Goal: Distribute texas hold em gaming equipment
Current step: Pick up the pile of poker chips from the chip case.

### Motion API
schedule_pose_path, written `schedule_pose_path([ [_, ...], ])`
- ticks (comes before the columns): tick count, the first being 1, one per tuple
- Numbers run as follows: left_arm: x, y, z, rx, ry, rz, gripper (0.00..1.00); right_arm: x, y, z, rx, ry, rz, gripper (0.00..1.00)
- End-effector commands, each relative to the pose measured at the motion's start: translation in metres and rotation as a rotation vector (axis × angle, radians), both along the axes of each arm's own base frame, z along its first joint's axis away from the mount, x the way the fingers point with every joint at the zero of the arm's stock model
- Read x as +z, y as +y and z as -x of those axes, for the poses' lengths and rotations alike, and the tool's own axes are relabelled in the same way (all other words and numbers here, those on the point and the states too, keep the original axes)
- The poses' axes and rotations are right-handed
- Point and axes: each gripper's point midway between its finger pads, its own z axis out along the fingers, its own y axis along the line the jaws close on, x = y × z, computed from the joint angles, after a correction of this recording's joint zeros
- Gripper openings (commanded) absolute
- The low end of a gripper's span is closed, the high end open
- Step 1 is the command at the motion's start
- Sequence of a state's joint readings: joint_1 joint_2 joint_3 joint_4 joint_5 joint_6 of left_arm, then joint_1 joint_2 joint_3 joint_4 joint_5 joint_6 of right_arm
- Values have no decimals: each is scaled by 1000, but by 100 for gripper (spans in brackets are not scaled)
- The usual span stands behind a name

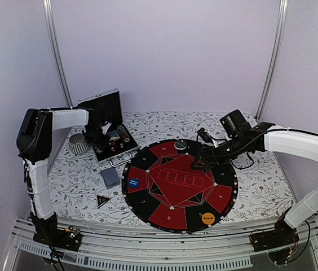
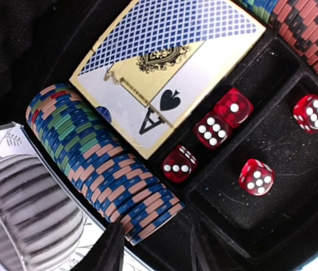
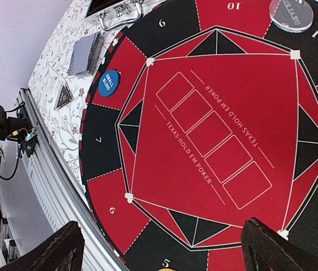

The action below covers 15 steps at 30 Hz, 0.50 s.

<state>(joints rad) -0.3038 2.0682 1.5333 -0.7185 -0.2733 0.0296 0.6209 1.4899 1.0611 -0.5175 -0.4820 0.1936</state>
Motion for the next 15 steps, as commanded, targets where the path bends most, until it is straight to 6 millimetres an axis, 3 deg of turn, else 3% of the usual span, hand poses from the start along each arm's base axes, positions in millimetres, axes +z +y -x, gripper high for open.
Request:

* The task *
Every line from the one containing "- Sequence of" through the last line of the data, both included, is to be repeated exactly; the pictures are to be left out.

* Answer section *
- Sequence of a state's joint readings: joint_1 joint_2 joint_3 joint_4 joint_5 joint_6 of left_arm, then joint_1 joint_2 joint_3 joint_4 joint_5 joint_6 of right_arm
- Values have no decimals: each is scaled by 1000, but by 100 for gripper (spans in brackets are not scaled)
- The usual span stands behind a name


The action below covers 15 steps at 30 Hz, 0.50 s.

<state>(joints rad) -0.3038 2.0682 1.5333 -0.7185 -0.2733 0.0296 0.6209 1.4899 1.0611 -0.5175 -0.4820 0.1936</state>
Motion for the next 15 steps, as commanded, targets where the path bends most, until it is straight to 6 millimetres an axis, 3 deg of turn, else 3% of the usual span, hand poses from the start along each arm's base axes, positions in millimetres, axes +z +y -x, gripper high for open.
Request:

That finishes the output.